• **Exercise directions**
Give back the full listing exactly, setting the pictures aside.

• **Information supplied**

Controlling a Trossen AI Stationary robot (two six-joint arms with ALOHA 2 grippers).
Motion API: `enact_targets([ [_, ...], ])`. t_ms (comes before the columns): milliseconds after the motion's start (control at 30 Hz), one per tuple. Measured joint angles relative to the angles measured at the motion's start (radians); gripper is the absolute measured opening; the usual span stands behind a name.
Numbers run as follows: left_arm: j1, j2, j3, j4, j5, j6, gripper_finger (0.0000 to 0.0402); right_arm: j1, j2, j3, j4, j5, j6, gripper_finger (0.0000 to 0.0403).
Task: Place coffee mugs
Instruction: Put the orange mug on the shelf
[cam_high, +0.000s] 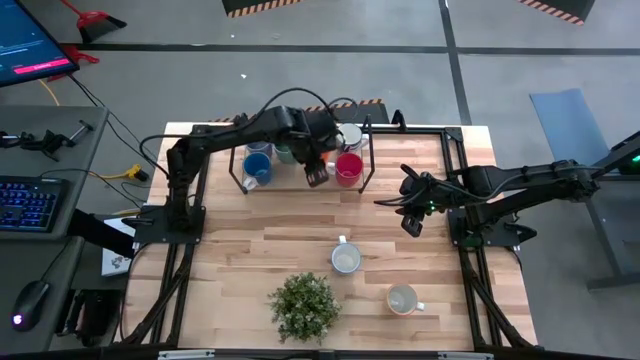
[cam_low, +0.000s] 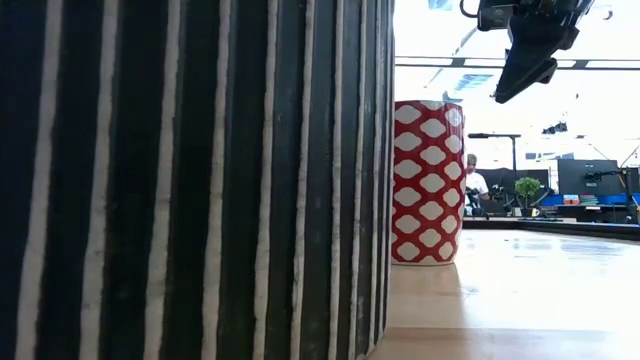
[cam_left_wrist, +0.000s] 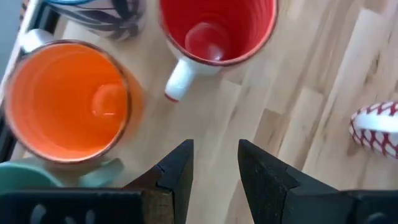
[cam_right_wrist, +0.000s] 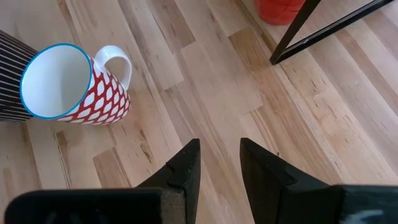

• **Answer space**
Controlling a Trossen AI Stationary robot (two six-joint arms with ALOHA 2 grippers).
Motion API: `enact_targets([ [_, ...], ])`. t_ms (comes before the columns): milliseconds after the motion's start (control at 30 Hz), one per tuple. Measured joint angles relative to the angles measured at the motion's start (radians); gripper is the absolute measured opening; the usual span stands behind a name.
Numbers run as follows: left_arm: j1, j2, j3, j4, j5, j6, gripper_finger (0.0000 to 0.0402); right_arm: j1, j2, j3, j4, j5, j6, gripper_finger (0.0000 to 0.0403).
Task: Place coffee mugs
Instruction: Put the orange mug on the shelf
[cam_high, +0.000s] 
[cam_low, +0.000s] 
[cam_left_wrist, +0.000s] 
[cam_right_wrist, +0.000s] 

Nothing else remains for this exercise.